▶ WHAT THE TASK REQUIRES
Below are some records; work out how many of their lines contain "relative" and give the number only.
** MATERIAL PROVIDED follows **
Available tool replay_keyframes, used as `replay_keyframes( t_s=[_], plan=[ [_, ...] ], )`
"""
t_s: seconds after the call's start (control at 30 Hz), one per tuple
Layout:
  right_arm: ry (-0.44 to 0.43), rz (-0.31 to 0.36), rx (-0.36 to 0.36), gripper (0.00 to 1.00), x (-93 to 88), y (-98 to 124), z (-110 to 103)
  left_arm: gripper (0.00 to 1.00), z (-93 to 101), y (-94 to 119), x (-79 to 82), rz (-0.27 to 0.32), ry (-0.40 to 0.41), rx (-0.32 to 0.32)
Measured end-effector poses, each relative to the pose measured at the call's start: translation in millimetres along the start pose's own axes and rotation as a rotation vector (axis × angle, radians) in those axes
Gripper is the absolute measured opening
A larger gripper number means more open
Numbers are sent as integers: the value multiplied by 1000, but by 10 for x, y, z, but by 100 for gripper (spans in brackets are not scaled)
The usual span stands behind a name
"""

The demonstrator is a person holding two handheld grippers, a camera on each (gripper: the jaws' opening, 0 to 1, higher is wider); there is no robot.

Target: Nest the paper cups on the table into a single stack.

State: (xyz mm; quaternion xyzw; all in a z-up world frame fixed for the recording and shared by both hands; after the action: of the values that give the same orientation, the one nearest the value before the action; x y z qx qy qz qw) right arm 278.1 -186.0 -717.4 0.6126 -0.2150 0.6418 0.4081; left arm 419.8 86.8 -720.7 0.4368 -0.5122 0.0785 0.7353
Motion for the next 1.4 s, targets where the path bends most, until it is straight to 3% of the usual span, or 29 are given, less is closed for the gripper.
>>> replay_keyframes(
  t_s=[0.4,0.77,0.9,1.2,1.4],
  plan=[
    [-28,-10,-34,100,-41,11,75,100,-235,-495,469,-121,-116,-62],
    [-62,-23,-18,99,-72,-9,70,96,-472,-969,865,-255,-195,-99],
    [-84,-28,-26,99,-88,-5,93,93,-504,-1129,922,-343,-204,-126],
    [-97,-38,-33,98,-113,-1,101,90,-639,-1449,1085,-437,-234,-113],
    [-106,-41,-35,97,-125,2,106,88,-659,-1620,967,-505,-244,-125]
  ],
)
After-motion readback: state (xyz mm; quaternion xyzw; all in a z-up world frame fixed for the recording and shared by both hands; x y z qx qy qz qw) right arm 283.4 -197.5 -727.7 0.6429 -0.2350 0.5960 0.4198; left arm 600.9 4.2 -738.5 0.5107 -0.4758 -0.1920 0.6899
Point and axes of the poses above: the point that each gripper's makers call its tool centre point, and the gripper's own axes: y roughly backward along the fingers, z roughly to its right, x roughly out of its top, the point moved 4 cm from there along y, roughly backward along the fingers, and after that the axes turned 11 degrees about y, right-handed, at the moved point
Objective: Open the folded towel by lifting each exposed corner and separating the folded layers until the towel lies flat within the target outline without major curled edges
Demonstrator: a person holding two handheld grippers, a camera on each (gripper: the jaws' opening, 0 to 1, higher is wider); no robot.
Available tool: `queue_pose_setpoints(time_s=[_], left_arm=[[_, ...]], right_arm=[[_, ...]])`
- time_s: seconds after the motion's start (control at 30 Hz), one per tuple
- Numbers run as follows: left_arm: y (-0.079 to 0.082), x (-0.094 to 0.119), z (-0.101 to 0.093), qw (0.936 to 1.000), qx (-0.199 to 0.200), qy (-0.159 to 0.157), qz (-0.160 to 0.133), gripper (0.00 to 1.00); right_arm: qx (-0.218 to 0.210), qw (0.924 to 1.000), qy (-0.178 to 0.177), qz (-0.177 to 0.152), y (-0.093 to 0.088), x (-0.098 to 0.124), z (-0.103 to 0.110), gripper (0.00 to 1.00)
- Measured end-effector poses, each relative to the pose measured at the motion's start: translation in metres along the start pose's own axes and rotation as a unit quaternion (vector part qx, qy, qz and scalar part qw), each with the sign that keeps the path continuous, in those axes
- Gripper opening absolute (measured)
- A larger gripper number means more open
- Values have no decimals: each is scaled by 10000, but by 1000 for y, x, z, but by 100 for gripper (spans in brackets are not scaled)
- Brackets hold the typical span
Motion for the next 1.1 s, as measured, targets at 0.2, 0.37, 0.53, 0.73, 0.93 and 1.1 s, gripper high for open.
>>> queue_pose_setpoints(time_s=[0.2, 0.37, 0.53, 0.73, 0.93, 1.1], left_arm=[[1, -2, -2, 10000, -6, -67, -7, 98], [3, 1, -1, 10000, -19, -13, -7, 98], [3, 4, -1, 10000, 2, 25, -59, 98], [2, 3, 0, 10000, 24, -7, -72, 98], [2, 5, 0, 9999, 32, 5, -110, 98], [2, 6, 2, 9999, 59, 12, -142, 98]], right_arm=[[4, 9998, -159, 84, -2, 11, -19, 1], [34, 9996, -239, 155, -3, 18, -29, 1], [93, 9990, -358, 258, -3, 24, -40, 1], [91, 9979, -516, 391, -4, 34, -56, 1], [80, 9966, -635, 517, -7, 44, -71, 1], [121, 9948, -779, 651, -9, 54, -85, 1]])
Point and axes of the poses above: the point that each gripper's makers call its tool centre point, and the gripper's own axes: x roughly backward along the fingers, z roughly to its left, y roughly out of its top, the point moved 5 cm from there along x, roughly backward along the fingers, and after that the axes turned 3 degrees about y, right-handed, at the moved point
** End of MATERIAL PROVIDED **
▶ SOLUTION FOR THIS PROBLEM
2